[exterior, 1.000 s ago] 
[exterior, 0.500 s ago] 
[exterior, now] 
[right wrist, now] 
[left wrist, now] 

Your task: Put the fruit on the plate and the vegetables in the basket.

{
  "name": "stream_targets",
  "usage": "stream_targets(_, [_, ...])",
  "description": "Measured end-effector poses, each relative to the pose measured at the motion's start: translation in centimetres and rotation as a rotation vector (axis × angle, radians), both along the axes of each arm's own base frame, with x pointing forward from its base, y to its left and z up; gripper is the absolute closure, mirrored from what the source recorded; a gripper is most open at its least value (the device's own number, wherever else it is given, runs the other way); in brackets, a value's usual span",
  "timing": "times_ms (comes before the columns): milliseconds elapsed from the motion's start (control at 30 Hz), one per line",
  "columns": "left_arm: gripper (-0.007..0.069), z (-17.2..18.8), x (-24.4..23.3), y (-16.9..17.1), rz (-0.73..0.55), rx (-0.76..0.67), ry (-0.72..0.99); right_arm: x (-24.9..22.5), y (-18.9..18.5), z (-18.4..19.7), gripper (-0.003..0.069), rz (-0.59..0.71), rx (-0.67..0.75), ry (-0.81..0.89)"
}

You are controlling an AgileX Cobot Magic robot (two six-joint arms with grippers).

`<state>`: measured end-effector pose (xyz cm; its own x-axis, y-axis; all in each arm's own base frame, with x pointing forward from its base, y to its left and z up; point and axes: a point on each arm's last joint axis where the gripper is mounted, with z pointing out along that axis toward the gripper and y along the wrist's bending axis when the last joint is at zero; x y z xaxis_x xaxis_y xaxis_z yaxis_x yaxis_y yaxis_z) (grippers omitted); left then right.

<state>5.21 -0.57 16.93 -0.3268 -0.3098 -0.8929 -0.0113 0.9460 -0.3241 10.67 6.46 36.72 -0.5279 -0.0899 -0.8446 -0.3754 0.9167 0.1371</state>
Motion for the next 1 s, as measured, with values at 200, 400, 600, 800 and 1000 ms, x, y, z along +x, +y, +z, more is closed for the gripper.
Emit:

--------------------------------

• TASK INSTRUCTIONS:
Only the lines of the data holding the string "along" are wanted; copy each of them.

• TASK ANSWER:
  "description": "Measured end-effector poses, each relative to the pose measured at the motion's start: translation in centimetres and rotation as a rotation vector (axis × angle, radians), both along the axes of each arm's own base frame, with x pointing forward from its base, y to its left and z up; gripper is the absolute closure, mirrored from what the source recorded; a gripper is most open at its least value (the device's own number, wherever else it is given, runs the other way); in brackets, a value's usual span",
`<state>`: measured end-effector pose (xyz cm; its own x-axis, y-axis; all in each arm's own base frame, with x pointing forward from its base, y to its left and z up; point and axes: a point on each arm's last joint axis where the gripper is mounted, with z pointing out along that axis toward the gripper and y along the wrist's bending axis when the last joint is at zero; x y z xaxis_x xaxis_y xaxis_z yaxis_x yaxis_y yaxis_z) (grippers omitted); left then right.
Motion for the next 1 s, as measured, with values at 200, 400, 600, 800 and 1000 ms, x, y, z along +x, +y, +z, more is closed for the gripper.

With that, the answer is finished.